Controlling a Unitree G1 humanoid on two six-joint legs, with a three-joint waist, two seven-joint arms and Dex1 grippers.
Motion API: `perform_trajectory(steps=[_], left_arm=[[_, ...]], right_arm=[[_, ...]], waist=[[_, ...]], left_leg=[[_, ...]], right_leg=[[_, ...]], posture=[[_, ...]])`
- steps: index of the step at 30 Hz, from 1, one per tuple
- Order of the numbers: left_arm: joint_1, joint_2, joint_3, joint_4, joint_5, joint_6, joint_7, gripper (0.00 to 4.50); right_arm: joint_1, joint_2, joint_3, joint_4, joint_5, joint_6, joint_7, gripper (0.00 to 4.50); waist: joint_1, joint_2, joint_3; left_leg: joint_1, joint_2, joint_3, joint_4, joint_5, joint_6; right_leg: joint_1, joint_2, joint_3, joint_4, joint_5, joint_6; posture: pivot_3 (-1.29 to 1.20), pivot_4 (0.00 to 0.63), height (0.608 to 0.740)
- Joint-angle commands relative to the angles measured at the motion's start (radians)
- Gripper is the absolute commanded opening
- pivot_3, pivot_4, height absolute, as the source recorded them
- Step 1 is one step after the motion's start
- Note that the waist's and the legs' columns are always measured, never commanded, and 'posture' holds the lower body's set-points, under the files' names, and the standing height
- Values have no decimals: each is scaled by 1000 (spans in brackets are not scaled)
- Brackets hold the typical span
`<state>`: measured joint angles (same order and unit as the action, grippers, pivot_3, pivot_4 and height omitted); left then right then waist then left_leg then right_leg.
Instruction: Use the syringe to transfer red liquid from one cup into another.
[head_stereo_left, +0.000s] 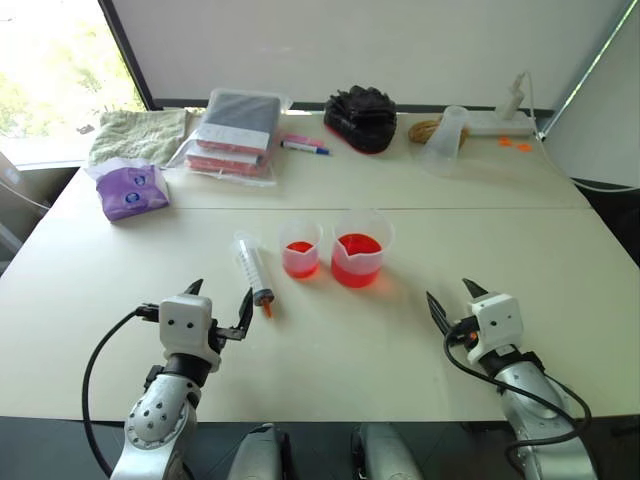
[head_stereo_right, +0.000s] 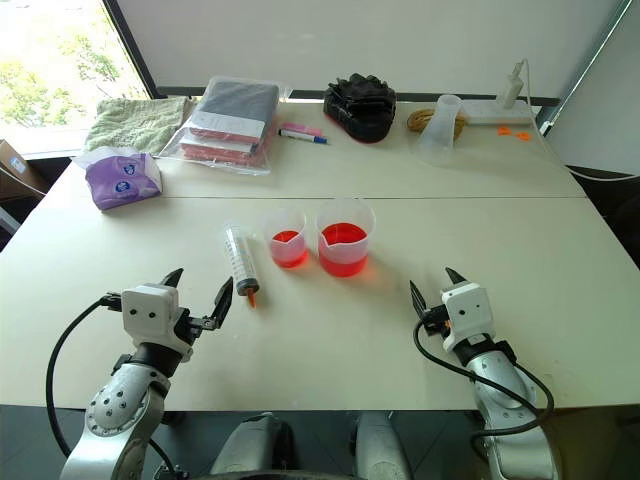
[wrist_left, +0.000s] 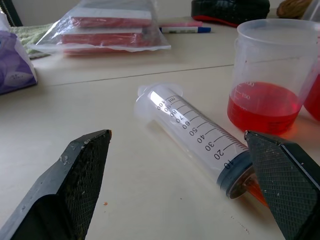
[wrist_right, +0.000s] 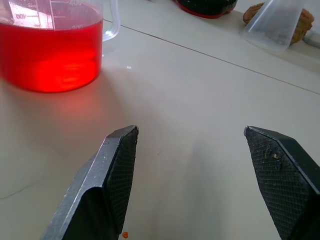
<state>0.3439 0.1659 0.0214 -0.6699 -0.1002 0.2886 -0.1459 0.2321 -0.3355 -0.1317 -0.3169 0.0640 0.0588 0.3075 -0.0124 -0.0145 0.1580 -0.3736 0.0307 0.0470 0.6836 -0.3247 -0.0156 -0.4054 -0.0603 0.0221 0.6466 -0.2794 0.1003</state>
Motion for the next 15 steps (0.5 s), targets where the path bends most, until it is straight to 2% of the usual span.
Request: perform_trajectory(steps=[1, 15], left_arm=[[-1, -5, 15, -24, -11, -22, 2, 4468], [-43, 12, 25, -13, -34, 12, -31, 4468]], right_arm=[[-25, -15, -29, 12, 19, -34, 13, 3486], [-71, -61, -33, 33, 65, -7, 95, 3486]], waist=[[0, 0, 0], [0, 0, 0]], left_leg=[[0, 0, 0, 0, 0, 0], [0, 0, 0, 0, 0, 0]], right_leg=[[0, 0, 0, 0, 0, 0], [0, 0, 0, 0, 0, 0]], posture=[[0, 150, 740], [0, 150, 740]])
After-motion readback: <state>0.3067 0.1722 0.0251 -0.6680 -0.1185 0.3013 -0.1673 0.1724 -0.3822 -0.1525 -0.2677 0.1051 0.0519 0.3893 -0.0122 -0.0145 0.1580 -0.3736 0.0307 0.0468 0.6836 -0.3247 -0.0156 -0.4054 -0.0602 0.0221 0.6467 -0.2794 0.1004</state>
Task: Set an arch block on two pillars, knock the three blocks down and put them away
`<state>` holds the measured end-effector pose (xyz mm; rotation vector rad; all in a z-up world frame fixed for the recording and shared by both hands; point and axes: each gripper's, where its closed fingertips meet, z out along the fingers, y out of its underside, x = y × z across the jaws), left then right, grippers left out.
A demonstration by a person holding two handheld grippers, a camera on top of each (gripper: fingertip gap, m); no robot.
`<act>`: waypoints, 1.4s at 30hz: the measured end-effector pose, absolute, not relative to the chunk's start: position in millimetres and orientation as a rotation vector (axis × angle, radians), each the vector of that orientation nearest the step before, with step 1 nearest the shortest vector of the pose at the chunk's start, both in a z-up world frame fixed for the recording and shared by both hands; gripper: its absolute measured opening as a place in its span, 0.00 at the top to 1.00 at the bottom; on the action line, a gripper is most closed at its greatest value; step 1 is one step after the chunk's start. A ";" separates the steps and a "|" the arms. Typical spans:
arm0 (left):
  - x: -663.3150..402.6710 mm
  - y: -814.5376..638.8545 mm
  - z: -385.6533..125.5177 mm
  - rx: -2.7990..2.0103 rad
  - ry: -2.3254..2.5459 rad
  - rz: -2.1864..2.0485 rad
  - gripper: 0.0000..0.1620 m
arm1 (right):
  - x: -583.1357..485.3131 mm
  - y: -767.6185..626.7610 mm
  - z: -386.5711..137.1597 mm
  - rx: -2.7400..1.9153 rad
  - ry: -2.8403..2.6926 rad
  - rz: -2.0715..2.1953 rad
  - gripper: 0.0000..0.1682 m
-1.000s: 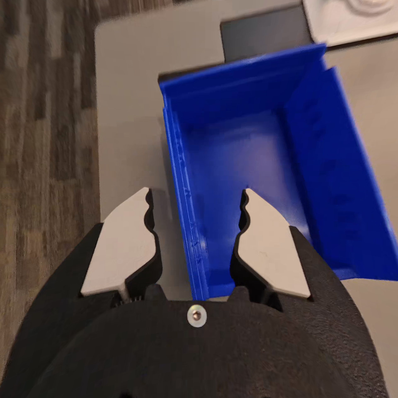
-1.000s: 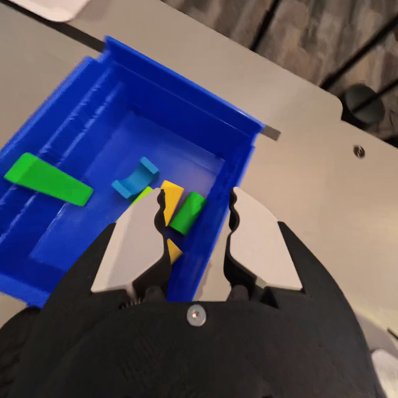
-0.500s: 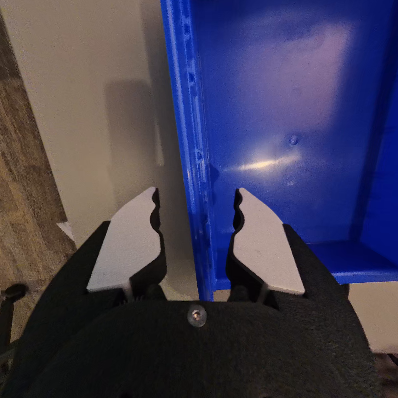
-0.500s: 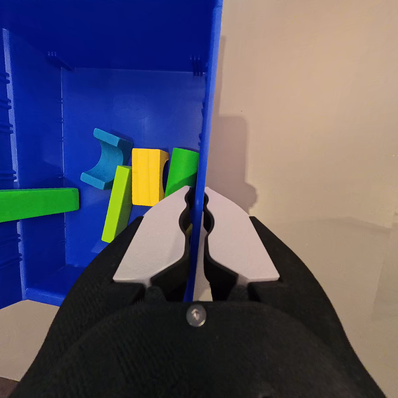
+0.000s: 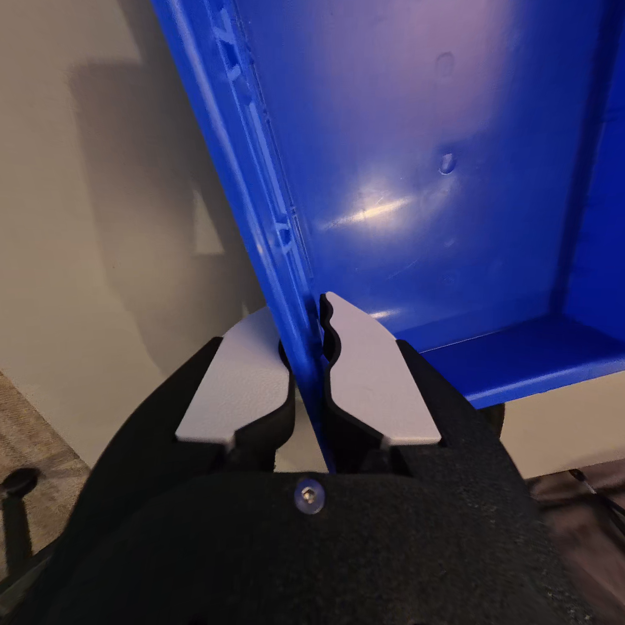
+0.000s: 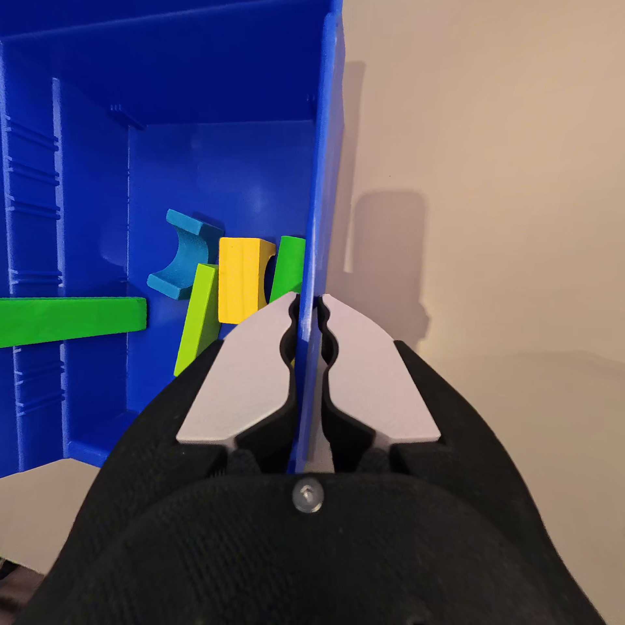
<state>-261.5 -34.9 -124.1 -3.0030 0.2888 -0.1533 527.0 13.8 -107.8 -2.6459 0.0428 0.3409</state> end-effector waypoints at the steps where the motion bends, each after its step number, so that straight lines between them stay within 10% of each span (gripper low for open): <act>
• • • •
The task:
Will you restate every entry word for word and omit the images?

Output for this task:
Controlling a Unitree G1 humanoid on two six-joint legs, with a three-joint waist, two seven-joint arms and Dex1 grippers.
Motion API: `perform_trajectory(steps=[_], left_arm=[[_, ...]], right_arm=[[_, ...]], waist=[[_, ...]], left_leg=[[_, ...]], right_leg=[[_, ...]], posture=[[_, ...]])`
- steps: index of the step at 30 Hz, from 1, one per tuple
- Order of the numbers: left_arm: joint_1, joint_2, joint_3, joint_4, joint_5, joint_6, joint_7, gripper (0.00 to 4.50); right_arm: joint_1, joint_2, joint_3, joint_4, joint_5, joint_6, joint_7, gripper (0.00 to 4.50); waist: joint_1, joint_2, joint_3; left_leg: joint_1, joint_2, joint_3, joint_4, joint_5, joint_6; right_leg: joint_1, joint_2, joint_3, joint_4, joint_5, joint_6; posture: pivot_3 (-1.29 to 1.20), pivot_4 (0.00 to 0.63), height (0.608 to 0.740)
- Joint-angle commands relative to the angles measured at the motion's start (radians)
- Gripper is the absolute commanded opening
- pivot_3, pivot_4, height absolute, as the source recorded them
- Step 1 is one step after the motion's start
- Note that the waist's and the legs' columns are always measured, never commanded, and 'posture' holds the lower body's set-points, under the files' names, and the standing height
- Values have no decimals: each is scaled by 1000 (spans in brackets are not scaled)
- Brackets hold the typical span
`<state>`: measured joint angles (same order and unit as the action, grippers, pivot_3, pivot_4 and height omitted); left then right then waist then left_leg then right_leg.
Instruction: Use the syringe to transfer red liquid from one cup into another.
[head_stereo_left, +0.000s] 
[head_stereo_right, +0.000s] 
[wrist_left, +0.000s] 
[wrist_right, +0.000s] 
<state>0.3439 0.1659 0.0214 -0.6699 -0.1002 0.2886 -0.1459 0.2321 -0.3355 -0.1317 -0.3169 0.0640 0.0588 0.3075 -0.0124 -0.0145 0.1580 -0.3736 0.0307 0.0470 0.6836 -0.3247 -0.0156 -0.4054 -0.0603 0.0221 0.6466 -0.2794 0.1003</state>
Motion for the next 15 steps (0.5 s), targets where the path bends most, until it is straight to 2% of the usual span.
Request: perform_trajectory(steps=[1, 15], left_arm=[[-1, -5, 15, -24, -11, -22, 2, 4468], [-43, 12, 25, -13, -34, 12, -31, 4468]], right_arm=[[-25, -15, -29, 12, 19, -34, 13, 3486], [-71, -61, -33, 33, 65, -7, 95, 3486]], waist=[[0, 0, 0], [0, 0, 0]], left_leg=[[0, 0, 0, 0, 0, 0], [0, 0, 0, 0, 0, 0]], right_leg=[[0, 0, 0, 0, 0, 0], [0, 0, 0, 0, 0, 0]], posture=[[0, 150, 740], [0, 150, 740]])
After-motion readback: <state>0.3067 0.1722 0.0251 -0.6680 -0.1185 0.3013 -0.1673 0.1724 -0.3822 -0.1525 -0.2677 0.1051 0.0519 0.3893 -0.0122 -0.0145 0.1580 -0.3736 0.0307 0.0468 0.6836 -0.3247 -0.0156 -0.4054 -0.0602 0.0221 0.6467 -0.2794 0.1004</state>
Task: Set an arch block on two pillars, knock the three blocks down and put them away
`<state>` holds the measured end-effector pose (xyz mm; rotation vector rad; all in a z-up world frame fixed for the recording and shared by both hands; point and axes: each gripper's, where its closed fingertips meet, z out along the fingers, y out of its underside, x = y × z across the jaws), left then right, grippers left out.
A demonstration by a person holding two handheld grippers, a camera on top of each (gripper: fingertip gap, m); no robot.
`<act>`: waypoints, 1.4s at 30hz: the measured end-effector pose, absolute, not relative to the chunk's start: position in millimetres and orientation as a rotation vector (axis × angle, radians), each the vector of that orientation nearest the step before, with step 1 nearest the shortest vector of the pose at the chunk's start, both in a z-up world frame fixed for the recording and shared by both hands; gripper: its absolute measured opening as a place in its span, 0.00 at the top to 1.00 at the bottom; on the action line, a gripper is most closed at its greatest value; step 1 is one step after the chunk's start. A ";" separates the steps and a "|" the arms. Typical spans:
arm0 (left):
  - x: -663.3150..402.6710 mm
  - y: -814.5376..638.8545 mm
  - z: -385.6533..125.5177 mm
  - rx: -2.7990..2.0103 rad
  - ry: -2.3254..2.5459 rad
  - rz: -2.1864..2.0485 rad
  - gripper: 0.0000..0.1620 m
arm1 (right):
  - x: -583.1357..485.3131 mm
  - y: -767.6185..626.7610 mm
  - z: -386.5711..137.1597 mm
  - rx: -2.7400..1.9153 rad
  - ry: -2.8403..2.6926 rad
  - rz: -2.0715..2.1953 rad
  - gripper: 0.0000..0.1682 m
-1.000s: 
-1.000s: 
-0.500s: 
-0.500s: 
+0.000s: 
+0.000s: 
<state>-261.5 -34.9 -124.1 -3.0030 0.2888 -0.1533 527.0 13.8 -107.8 -2.6459 0.0428 0.3409</state> end-effector waypoints at the steps where the motion bends, each after its step number, so that straight lines between them stay within 10% of each span (gripper low for open): <act>

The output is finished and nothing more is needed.